• _Task description_:
Quote the full listing word for word.

• _Dataset content_:
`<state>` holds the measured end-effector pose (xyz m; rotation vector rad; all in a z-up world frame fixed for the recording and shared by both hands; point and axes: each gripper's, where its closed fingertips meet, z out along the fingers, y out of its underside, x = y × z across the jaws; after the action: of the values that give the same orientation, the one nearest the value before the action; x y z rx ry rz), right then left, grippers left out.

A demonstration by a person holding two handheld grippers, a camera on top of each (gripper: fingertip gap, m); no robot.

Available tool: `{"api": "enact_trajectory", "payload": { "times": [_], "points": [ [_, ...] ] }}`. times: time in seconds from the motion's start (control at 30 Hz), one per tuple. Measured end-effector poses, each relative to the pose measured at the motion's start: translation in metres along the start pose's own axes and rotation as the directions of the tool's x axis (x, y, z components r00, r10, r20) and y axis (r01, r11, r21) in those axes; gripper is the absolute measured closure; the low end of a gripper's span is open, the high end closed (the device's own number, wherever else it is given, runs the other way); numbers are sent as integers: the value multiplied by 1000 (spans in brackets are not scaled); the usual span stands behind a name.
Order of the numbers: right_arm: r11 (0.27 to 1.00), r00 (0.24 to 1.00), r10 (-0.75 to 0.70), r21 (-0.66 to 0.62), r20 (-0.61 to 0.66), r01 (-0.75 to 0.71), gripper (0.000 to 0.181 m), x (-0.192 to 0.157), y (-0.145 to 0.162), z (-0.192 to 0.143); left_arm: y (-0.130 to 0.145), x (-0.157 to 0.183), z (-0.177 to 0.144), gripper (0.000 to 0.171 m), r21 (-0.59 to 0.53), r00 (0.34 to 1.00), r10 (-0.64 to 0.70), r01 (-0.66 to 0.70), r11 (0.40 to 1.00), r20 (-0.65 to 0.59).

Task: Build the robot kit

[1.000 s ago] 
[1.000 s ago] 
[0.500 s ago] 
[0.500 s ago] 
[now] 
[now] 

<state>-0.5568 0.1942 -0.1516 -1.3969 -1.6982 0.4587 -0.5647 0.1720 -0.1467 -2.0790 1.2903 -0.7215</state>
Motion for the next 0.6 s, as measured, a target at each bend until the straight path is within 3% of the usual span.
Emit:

• _Solution to this exercise_:
`<state>` holds the measured end-effector pose (xyz m; rotation vector rad; all in a z-up world frame fixed for the recording and shared by both hands; point and axes: each gripper's, where its closed fingertips meet, z out along the fingers, y out of its underside, x = y × z across the jaws; after the action: of the values that give the same orientation, the one nearest the value before the action; x y z rx ry rz), right then left, grippers left out.

A demonstration by a person holding two handheld grippers, a camera on top of each (gripper: fingertip gap, m); no robot.

Available tool: `{"api": "enact_trajectory", "payload": { "times": [_], "points": [ [_, ...] ] }}`. times: time in seconds from the motion's start (control at 30 Hz), one per tuple. Measured end-effector poses, each relative to the pose measured at the motion's start: translation in metres along the start pose's own axes and rotation as the directions of the tool's x axis (x, y, z components r00, r10, r20) and y axis (r01, r11, r21) in those axes; gripper is the absolute measured closure; the low end of a gripper's span is open, the high end closed (the device's own number, wherever else it is given, runs the other way); numbers are sent as integers: the value multiplied by 1000 (spans in brackets are not scaled); the usual span stands behind a name.
Order of the numbers: right_arm: r11 (0.27 to 1.00), r00 (0.24 to 1.00), r10 (-0.75 to 0.70), r21 (-0.66 to 0.62), r20 (-0.61 to 0.66), r01 (-0.75 to 0.71), gripper (0.000 to 0.181 m), x (-0.192 to 0.157), y (-0.145 to 0.162), z (-0.192 to 0.143); left_arm: y (-0.130 to 0.145), x (-0.157 to 0.183), z (-0.177 to 0.144), gripper (0.000 to 0.171 m), r21 (-0.59 to 0.53), r00 (0.34 to 1.00), r10 (-0.64 to 0.70), r01 (-0.66 to 0.70), r11 (0.40 to 1.00), r20 (-0.65 to 0.59).

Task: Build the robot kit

[1.000 s ago] 
[1.000 s ago] 
[0.500 s ago] 
[0.500 s ago] 
[now] 
[now] 

<state>-0.5568 0.1942 -0.1516 -1.3969 -1.6982 0.4587 -0.5647 0.1720 -0.1467 -2.0790 1.2903 -0.7215</state>
Motion for the next 0.6 s, as measured, a target at each bend until the straight path is within 3% of the usual span.
Emit:

That is the complete answer.